I am fairly new to web assembly and trying to get Go code compiled for WASI to run via Elixir using Wasmex. Here is a super simple go code:

package main

//export greet
func greet() int32 {
	return 5
}

func main() {}

I can compile this using Tinygo to target WASI like this:

tinygo build -target=wasi -o tiny.wasm main.go

Now I can run this using Wasmex and call greet like this:

bytes = File.read!("./native/tiny.wasm")
{:ok, pid} = Wasmex.start_link(%{bytes: bytes, wasi: true}) 
{:ok, m} = Wasmex.module(pid)

Wasmex.call_function(pid, "greet", [])

This prints 5 as expected.

However, my next plan is to pass complex arguments to a Go program and for that I will need to write to memory. My understanding so far is that I will need to create a Wasmex.Instance using something like this:

{:ok, store} = Wasmex.Store.new_wasi(%Wasmex.Wasi.WasiOptions{})
{:ok, instance} = Wasmex.Instance.new(store, m, %{})
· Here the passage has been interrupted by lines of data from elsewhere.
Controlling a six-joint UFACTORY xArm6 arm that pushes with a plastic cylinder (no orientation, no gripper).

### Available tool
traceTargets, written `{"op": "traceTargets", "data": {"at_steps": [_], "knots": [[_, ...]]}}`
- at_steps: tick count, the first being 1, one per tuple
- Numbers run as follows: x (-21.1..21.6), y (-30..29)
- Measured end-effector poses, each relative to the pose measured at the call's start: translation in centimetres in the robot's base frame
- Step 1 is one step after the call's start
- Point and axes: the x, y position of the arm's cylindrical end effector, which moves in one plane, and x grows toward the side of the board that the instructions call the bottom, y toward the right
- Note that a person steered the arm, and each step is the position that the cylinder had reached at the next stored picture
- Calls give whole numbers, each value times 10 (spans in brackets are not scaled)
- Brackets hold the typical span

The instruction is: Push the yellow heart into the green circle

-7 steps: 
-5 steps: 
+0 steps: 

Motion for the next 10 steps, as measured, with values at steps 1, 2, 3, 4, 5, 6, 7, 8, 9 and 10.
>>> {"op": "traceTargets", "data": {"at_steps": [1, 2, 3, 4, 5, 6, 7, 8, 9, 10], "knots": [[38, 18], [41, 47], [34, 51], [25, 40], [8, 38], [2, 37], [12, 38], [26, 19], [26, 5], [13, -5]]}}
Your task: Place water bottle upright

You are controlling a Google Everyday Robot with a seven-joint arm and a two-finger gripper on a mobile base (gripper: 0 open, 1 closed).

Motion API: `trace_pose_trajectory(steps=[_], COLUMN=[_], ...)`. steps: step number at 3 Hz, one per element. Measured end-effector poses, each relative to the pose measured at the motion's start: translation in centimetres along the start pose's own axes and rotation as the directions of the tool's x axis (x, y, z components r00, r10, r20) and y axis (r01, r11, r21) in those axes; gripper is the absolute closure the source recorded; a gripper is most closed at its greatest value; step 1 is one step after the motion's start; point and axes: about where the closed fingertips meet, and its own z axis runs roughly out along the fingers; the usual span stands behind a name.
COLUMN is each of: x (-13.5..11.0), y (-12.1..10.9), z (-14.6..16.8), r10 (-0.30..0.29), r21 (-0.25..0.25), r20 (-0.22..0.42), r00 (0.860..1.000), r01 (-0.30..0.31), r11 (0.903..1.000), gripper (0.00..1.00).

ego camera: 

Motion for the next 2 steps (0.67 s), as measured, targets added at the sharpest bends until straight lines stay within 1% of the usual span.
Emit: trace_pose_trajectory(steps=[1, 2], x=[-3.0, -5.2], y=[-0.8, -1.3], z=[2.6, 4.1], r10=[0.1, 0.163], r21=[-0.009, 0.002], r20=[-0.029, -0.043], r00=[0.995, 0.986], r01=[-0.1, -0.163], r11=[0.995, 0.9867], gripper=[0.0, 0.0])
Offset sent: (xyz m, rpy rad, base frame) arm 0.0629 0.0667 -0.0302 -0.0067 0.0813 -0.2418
However, this fails with the following error:

iex(99)> {:ok, instance} = Wasmex.Instance.new(store, m, %{})
** (MatchError) no match of right hand side value: {:error, "incompatible import type for `wasi_snapshot_preview1::fd_write`"}
    (stdlib 5.2) erl_eval.erl:498: :erl_eval.expr/6
    iex:99: (file)

These are the exports and imports of my golang WASI binary:

iex(103)> Wasmex.Module.exports(m)
%{
  "_start" => {:fn, [], []},
  "asyncify_get_state" => {:fn, [], [:i32]},
  "asyncify_start_rewind" => {:fn, [:i32], []},
  "asyncify_start_unwind" => {:fn, [:i32], []},
  "asyncify_stop_rewind" => {:fn, [], []},
  "asyncify_stop_unwind" => {:fn, [], []},
  "calloc" => {:fn, [:i32, :i32], [:i32]},
  "free" => {:fn, [:i32], []},
  "greet" => {:fn, [], [:i32]},
  "malloc" => {:fn, [:i32], [:i32]},
  "memory" => {:memory, %{minimum: 2, shared: false, memory64: false}},
  "realloc" => {:fn, [:i32, :i32], [:i32]}
}
iex(104)> Wasmex.Module.imports(m)
%{
  "wasi_snapshot_preview1" => %{
    "fd_write" => {:fn, [:i32, :i32, :i32, :i32], [:i32]}
  }
}

I am not sure why it thinks the types are incompatible for fd_write. Can you please help with this? I have been trying to resolve this on my own for a few days on and off and haven't gotten anywhere. Going to do a last ditch effort to make it work with your help before giving up.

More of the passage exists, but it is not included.